From the start, Ben did so many things that Toby and even Thunder did and it so baffled me and I figured that they must be more signs. Even recently Ben started doing several funny things that only Toby did - it makes me smile and sometimes well up. 

Lately, I noticed a solar light here and there flickering wildly at night - one time I asked: Toby? Then "Thunder" and the light flickered so much harder at the name Thunder. 
Looking up into the sky, seeing a particular bright star and asking "Toby, Thunder" and the star starts flickering. I take those things as signs from my boys. 
I might be silly and imagine things, but it gives me comfort


----------



## Melakat (Oct 9, 2010)

You are not the only one  So wonderful for you and Charlie to have felt Buddy's presence.

2 weeks after our Oakley passed away we visited our cabin. I knew visiting the cabin would be very hard for us as we had purchased the cabin when Oakley was 3 years old. It was his favourite place to be.

The week after Oakley passed away my husband put his sorrow into building a birdhouse in memory of Oakley to place at the cabin.

A stellar blue jay has claimed this birdhouse as his new home. He has been visiting non stop. When we returned home (a 5 hour drive from our cabin) I looked out the window and who did I see in our cherry tree but a stellar bluejay. 

I have never seen a stellar at the lake or in my yard at home prior to this. We have always had lot of small birds visiting even when Oakley was with us. To me it is a sign from Oaks telling us that he is okay and that we shall meet again.

I have had many signs from my departed Father as well who passed many years ago. 

You just have to watch for these signs and believe.


----------



## GoldenCamper (Dec 21, 2009)

I like to think I got a short visit from Tucker last week.
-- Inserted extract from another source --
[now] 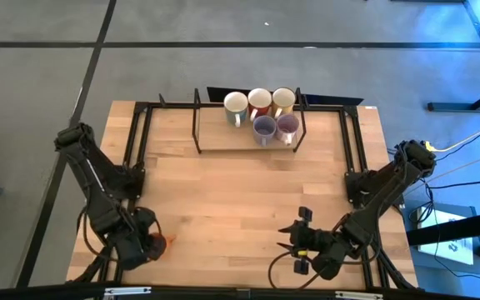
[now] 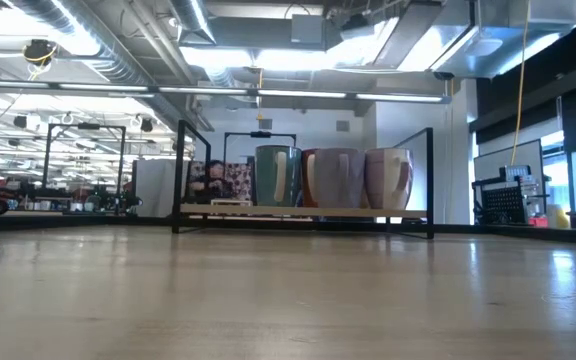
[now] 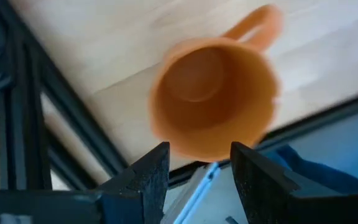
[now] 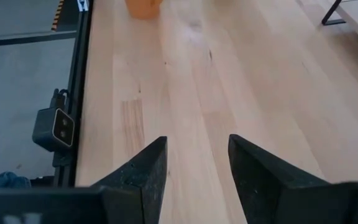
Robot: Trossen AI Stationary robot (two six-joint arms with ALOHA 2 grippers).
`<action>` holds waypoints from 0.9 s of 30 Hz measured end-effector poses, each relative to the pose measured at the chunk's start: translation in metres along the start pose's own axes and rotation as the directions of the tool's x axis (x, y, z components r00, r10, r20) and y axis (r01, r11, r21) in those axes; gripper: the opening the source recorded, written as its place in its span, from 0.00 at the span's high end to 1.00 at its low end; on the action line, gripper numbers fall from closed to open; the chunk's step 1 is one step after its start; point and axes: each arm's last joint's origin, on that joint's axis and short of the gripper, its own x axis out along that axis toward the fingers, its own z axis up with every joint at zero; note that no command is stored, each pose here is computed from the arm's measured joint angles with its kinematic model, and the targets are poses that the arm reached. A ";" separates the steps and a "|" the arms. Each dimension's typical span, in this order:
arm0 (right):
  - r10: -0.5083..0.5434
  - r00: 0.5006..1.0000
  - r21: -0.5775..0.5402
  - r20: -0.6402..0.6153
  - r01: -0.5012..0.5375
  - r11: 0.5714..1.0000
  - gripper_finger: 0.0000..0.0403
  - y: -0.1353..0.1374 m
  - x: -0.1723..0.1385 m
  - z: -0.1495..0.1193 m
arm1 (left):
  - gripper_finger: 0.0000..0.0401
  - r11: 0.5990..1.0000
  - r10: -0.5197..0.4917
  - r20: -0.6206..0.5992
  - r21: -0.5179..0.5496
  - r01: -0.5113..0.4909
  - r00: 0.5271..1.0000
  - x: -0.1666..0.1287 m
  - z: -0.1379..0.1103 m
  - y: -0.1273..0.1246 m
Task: Place coffee mugs
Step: Put the orange mug on the shelf
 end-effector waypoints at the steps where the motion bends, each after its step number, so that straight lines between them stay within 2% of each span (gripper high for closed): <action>1: 0.000 1.000 0.000 0.000 0.000 1.000 0.61 0.000 0.000 0.000 | 0.59 1.000 0.026 -0.001 -0.011 -0.026 1.000 0.004 -0.002 0.000; 9: 0.025 0.999 -0.002 -0.024 -0.025 1.000 0.61 0.001 0.000 -0.001 | 0.59 0.981 0.191 0.016 -0.016 -0.191 0.981 0.023 -0.010 0.005; 13: 0.025 0.999 -0.005 -0.024 -0.025 1.000 0.61 0.001 0.000 -0.001 | 0.59 0.984 0.176 0.060 -0.016 -0.175 0.983 0.026 -0.015 0.008; 21: 0.038 0.999 0.000 -0.030 -0.038 0.999 0.61 0.003 -0.001 -0.002 | 0.59 0.987 0.160 0.049 -0.001 -0.160 0.986 0.041 -0.014 0.010; 27: -0.006 1.000 -0.002 0.010 0.006 1.000 0.61 0.001 -0.001 -0.001 | 0.59 0.986 0.166 0.069 0.018 -0.167 0.984 0.052 -0.010 0.015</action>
As I was making coffee I turned around to see Fiona napping in her bed. For about a minute I found myself staring at her because she looked exactly like my boy. Fiona is a completely different color than my boy was (see signature) the room was well pretty well lit too.

I savored the moment.


----------



## Elisabeth Kazup (Aug 23, 2008)

I think I had a sign last week, too. I'd had a few in the beginning but then they quit.

I found Mr. Darcy playing with a penny. On the family room floor. We never have pennies so I decided she was reminding us that she is still here even though he now fills our life.


----------



## KKaren (Oct 29, 2014)

Buddy's mom forever said:


> You know how we say you have to see to believe, I am sure sometimes you have to believe, to see.
> 
> It is around zero this morning so I took Charlie for a long walk. On the way back just at the corner of the house, in the front yard, Charlie started digging in deep like there is some kind of doggy treasure underneath the snow. It reminded me so much on my Buddy, he used to do that at the same place, just a step away from the front door. I was just thinking how great it would be to have my Buddy with us. At that moment Charlie stopped and walked to the sidewalk and was right at door I opened, then all of sudden he moved on the side turned his head back and stood there. It looked so unreal, his eyes followed by like someone was coming in to the house. I swear at that moment I could see my Buddy coming in.
> 
> There were few threads on the forum about signs we received, please feel free to share your story, I assure you, you are not alone. Those stories give us hope and bring peace to our broken hearts.


I loved reading this and am happy that Charlie and Buddy are teaming up to bring you happy memories. Hugs to you Buddy's mom


----------



## cubbysan (Mar 13, 2007)

My 11 year old daughter tells me she lets my bridge dog and heart dog Goliath in and out of the house all the time. He has been gone for 7 years. I used to just ignore her when she would tell me this. She has often told me he follows me around the house. She has always told me she sees different animals in our yard,too, I would just yep her. 

Well, my breeder has chickens, and the first time we were over there, my daughter went to play with her chickens ( my daughter has raised many baby chicks and ducks). The next day, my breeder contacted me and asked if my daughter sees animals that have gone to the bridge. I said she has been telling me that since she was a toddler. She said she heard her talking to her rooster, but her rooster had died about three months earlier. Alyssa swears that rooster was there.


----------



## Buddy's mom forever (Jun 23, 2011)

cubbysan said:


> My 11 year old daughter tells me she lets my bridge dog and heart dog Goliath in and out of the house all the time. He has been gone for 7 years. I used to just ignore her when she would tell me this. She has often told me he follows me around the house. She has always told me she sees different animals in our yard,too, I would just yep her.
> 
> Well, my breeder has chickens, and the first time we were over there, my daughter went to play with her chickens ( my daughter has raised many baby chicks and ducks). The next day, my breeder contacted me and asked if my daughter sees animals that have gone to the bridge. I said she has been telling me that since she was a toddler. She said she heard her talking to her rooster, but her rooster had died about three months earlier. Alyssa swears that rooster was there.


Marie, your daughter has a very special gift. A huge majority of us don't have it and there is a reason why all of us don't have it.


----------